The real jackpot, of course, would be finding a nonhuman civilization: a planetful of new ideas, techniques, and expression. Here the temptation to interact—that is, to intervene—would be enormous. China again provides an example. Travel costs today are low compared to those in the 15th century. West Africa, meanwhile, is still full of valuable resources, products, and land, so Chinese ships are again going to Africa. In the past decade, the nation has shipped in a million or more migrants. Buying and leasing swathes of land to grow food for export to the homeland, grabbing deals to extract minerals, locking up local water supplies—the newcomers have been throwing their weight around. Even though the Chinese have built many badly needed roads, bridges, and power plants, their moves have created a furor. “Landgrab!” cry African newspapers. Chinese workers have been attacked in Zambia, Cameroon, Niger, Sudan, and Angola.

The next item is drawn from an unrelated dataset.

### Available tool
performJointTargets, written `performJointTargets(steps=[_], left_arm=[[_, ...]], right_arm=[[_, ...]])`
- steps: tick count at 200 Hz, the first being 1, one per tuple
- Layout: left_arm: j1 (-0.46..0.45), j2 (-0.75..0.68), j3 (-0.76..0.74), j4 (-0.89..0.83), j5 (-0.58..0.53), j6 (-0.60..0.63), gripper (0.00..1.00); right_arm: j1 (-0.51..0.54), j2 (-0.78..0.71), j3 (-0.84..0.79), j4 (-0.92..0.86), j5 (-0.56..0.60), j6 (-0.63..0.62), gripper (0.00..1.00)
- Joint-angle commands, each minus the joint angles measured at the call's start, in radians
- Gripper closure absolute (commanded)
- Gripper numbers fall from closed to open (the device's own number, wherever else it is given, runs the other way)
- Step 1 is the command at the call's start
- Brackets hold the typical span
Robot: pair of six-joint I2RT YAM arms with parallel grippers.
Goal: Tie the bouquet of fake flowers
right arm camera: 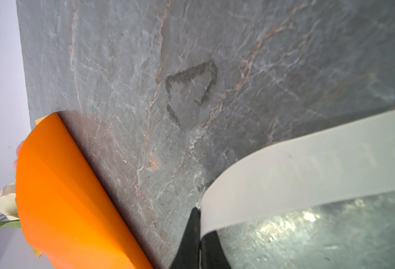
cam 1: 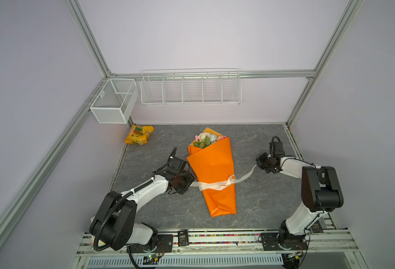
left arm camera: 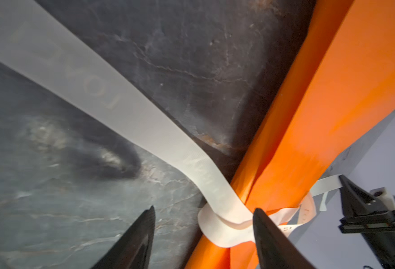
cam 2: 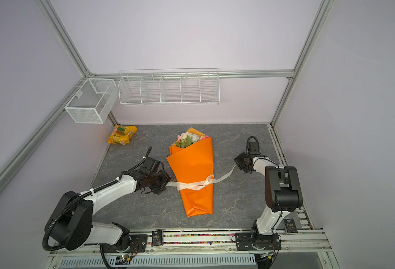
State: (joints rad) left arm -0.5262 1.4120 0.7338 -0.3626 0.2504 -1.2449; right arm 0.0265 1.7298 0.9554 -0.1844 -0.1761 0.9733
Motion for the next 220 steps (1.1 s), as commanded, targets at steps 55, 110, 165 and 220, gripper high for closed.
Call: performJointTargets(steps=[55, 110, 165, 220], left_arm=[[-0.011, 0.097, -0.084, 0.233, 0.054, -0.343, 0.36], [-0.014, 0.039, -0.167, 0.29, -0.001, -0.467, 0.48], [-0.014, 0.176, -0.139, 0.434, 0.088, -0.511, 0.45], [-0.017, 0.134, -0.139, 0.355, 0.028, -0.5, 0.69]], right_arm=[[0.004, -0.051, 0.0, -0.057, 0.032, -0.033, 0.93], [0.004, -0.058, 0.0, -0.07, 0.039, -0.042, 0.93], [0.005, -0.067, 0.003, -0.079, 0.043, -0.05, 0.93], [0.005, -0.083, 0.006, -0.099, 0.061, -0.062, 0.93]])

History suggests that if anything of value is involved, contacts between distant societies are fraught. Think of Spain and the Aztecs. Cortés could have traded peacefully for Aztec gold and silver, but that would have involved the expense of ferrying over goods from Spain for barter. Conquest was more attractive (economically, if not morally), and greatly abetted by an epidemic of smallpox introduced to the Aztecs by the Spaniards. Stuck at the end of a trillion-mile supply chain, voyagers from Earth might be less likely to replicate the triumph of Cortés than the fates of Thomas Drummond and William Paterson. The two men were leaders of Scotland’s biggest mission to the Americas: the attempt to implant some 2,500 highlanders in Panama starting in 1698. A grandiose effort for a poor country, the expedition sucked up as much as half of the nation’s available investment capital. It was that rarest of events, an unmitigated disaster. The locals in Panama weren’t interested in trade. Unable to grow food in the unfamiliar ecosystem and beset by diseases they had no experience with, the Scots died by the hundreds. Drummond vanished; Paterson lost his wife. As the few survivors limped back to Edinburgh in 1700, Scotland’s economy collapsed, forcing it to merge with England.

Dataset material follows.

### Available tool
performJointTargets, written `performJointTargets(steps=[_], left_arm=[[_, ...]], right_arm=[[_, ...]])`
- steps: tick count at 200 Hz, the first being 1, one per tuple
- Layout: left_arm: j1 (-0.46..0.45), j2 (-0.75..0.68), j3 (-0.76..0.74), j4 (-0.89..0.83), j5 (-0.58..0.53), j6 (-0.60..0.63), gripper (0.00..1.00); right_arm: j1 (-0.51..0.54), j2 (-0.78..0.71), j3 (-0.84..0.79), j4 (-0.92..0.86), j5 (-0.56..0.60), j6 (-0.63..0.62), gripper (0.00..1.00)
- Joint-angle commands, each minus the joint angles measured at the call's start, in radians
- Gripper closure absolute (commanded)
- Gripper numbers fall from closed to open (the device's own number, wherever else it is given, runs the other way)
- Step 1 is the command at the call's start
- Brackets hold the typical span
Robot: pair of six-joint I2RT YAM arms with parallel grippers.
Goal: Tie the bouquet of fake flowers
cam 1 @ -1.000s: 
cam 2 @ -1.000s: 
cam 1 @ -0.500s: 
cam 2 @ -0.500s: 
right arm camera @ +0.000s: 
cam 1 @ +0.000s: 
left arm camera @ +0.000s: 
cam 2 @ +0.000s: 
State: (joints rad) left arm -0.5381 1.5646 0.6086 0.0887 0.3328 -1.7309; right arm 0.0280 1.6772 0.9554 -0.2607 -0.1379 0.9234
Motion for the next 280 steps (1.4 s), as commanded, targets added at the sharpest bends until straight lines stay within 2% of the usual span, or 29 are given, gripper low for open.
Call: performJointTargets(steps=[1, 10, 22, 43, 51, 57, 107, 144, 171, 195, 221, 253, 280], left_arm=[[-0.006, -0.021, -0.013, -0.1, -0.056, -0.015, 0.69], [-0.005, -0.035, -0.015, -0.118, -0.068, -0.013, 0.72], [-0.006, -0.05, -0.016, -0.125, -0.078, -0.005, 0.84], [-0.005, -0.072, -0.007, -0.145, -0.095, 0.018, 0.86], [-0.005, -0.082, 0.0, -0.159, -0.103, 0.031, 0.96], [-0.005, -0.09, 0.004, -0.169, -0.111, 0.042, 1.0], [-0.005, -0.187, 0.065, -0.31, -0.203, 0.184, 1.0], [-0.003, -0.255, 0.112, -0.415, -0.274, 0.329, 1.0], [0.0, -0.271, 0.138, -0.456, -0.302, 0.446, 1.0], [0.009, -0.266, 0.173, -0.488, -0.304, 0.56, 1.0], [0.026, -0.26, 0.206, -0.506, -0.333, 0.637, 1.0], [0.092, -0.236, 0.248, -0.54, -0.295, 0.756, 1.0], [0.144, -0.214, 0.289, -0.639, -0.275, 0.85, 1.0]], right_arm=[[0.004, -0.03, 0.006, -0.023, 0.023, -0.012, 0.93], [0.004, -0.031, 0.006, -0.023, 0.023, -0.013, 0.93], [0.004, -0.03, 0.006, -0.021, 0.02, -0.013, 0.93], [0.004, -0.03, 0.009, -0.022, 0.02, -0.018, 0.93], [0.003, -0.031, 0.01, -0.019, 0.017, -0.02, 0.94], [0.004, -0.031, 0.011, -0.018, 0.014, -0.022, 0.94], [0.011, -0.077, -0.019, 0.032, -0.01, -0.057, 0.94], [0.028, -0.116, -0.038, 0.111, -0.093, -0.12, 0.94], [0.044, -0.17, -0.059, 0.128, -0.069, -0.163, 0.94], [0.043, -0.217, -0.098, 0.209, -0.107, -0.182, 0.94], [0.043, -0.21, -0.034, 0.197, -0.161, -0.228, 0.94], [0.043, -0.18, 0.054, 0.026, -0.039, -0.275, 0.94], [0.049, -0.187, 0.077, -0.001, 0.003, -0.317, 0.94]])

Is interstellar travel too risky and economically irrational ever to happen? Turn again to Zheng He. His voyages were sponsored by the brutally ambitious emperor, who ignored his flunkies’ complaints about the cost. Key to most great leaps is at least one overconfident investor; in 15th-century Asia, the emperor played that role. Our society, vastly richer than early-modern China, has no lack of would-be successors. Look at the billionaires jumping into commercial spaceflight: Jeff Bezos with Blue Origin, Richard Branson with Virgin Galactic, Naveen Jain with Moon Express, Elon Musk with SpaceX. Eventually humankind will push into space no matter what the expected cost-benefit ratio. Those first adventurers will have one advantage over their early-modern predecessors. Future starfarers will know about Zheng, Cortés, Drummond, and Paterson. They will understand that the outbound voyage, no matter how complicated and expensive, is only the beginning.